■ **Work order**
Copy out each line from the start of the material below until the line with "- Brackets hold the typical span", that line included.

[Start of section]

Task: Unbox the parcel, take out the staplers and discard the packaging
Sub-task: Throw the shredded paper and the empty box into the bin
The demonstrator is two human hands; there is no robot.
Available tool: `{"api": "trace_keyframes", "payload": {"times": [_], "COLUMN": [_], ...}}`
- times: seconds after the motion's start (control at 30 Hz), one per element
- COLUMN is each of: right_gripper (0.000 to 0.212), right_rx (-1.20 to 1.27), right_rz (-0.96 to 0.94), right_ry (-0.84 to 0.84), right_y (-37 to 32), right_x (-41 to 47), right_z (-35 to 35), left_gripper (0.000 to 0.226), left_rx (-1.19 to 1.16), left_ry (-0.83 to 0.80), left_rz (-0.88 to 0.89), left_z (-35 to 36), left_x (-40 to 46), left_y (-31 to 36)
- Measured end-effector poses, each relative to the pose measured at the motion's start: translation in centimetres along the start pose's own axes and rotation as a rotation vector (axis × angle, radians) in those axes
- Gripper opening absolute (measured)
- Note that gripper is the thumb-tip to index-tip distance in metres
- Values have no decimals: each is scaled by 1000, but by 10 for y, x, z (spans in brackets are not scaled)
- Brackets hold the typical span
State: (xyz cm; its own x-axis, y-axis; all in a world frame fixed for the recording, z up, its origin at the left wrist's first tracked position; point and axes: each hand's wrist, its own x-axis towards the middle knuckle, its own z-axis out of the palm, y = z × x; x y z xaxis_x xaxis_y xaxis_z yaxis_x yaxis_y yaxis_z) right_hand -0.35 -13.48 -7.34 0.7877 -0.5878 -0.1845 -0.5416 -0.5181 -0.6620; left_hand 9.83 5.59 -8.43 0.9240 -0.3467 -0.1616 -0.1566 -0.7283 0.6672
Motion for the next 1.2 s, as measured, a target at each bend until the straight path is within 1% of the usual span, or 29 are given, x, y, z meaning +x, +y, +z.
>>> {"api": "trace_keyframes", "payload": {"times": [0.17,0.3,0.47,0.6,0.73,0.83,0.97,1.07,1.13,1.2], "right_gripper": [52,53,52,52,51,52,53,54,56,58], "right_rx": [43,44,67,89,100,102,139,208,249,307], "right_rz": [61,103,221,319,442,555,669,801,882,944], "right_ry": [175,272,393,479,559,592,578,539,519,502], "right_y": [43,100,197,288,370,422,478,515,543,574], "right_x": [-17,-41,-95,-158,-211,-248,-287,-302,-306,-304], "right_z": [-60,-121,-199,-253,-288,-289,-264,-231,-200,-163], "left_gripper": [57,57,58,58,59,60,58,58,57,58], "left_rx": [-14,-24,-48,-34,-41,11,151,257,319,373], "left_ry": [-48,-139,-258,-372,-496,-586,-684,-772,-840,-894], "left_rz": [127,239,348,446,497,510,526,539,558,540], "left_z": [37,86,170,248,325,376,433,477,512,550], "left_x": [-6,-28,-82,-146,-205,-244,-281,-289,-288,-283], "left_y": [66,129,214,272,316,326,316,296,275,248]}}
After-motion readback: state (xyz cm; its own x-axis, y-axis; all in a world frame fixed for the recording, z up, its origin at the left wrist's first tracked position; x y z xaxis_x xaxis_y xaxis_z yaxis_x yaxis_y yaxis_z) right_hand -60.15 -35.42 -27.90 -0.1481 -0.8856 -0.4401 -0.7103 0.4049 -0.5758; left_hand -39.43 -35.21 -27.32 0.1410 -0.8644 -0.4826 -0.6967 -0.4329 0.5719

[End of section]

■ **Exercise output**
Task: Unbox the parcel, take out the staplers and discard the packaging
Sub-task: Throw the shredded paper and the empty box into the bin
The demonstrator is two human hands; there is no robot.
Available tool: `{"api": "trace_keyframes", "payload": {"times": [_], "COLUMN": [_], ...}}`
- times: seconds after the motion's start (control at 30 Hz), one per element
- COLUMN is each of: right_gripper (0.000 to 0.212), right_rx (-1.20 to 1.27), right_rz (-0.96 to 0.94), right_ry (-0.84 to 0.84), right_y (-37 to 32), right_x (-41 to 47), right_z (-35 to 35), left_gripper (0.000 to 0.226), left_rx (-1.19 to 1.16), left_ry (-0.83 to 0.80), left_rz (-0.88 to 0.89), left_z (-35 to 36), left_x (-40 to 46), left_y (-31 to 36)
- Measured end-effector poses, each relative to the pose measured at the motion's start: translation in centimetres along the start pose's own axes and rotation as a rotation vector (axis × angle, radians) in those axes
- Gripper opening absolute (measured)
- Note that gripper is the thumb-tip to index-tip distance in metres
- Values have no decimals: each is scaled by 1000, but by 10 for y, x, z (spans in brackets are not scaled)
- Brackets hold the typical span

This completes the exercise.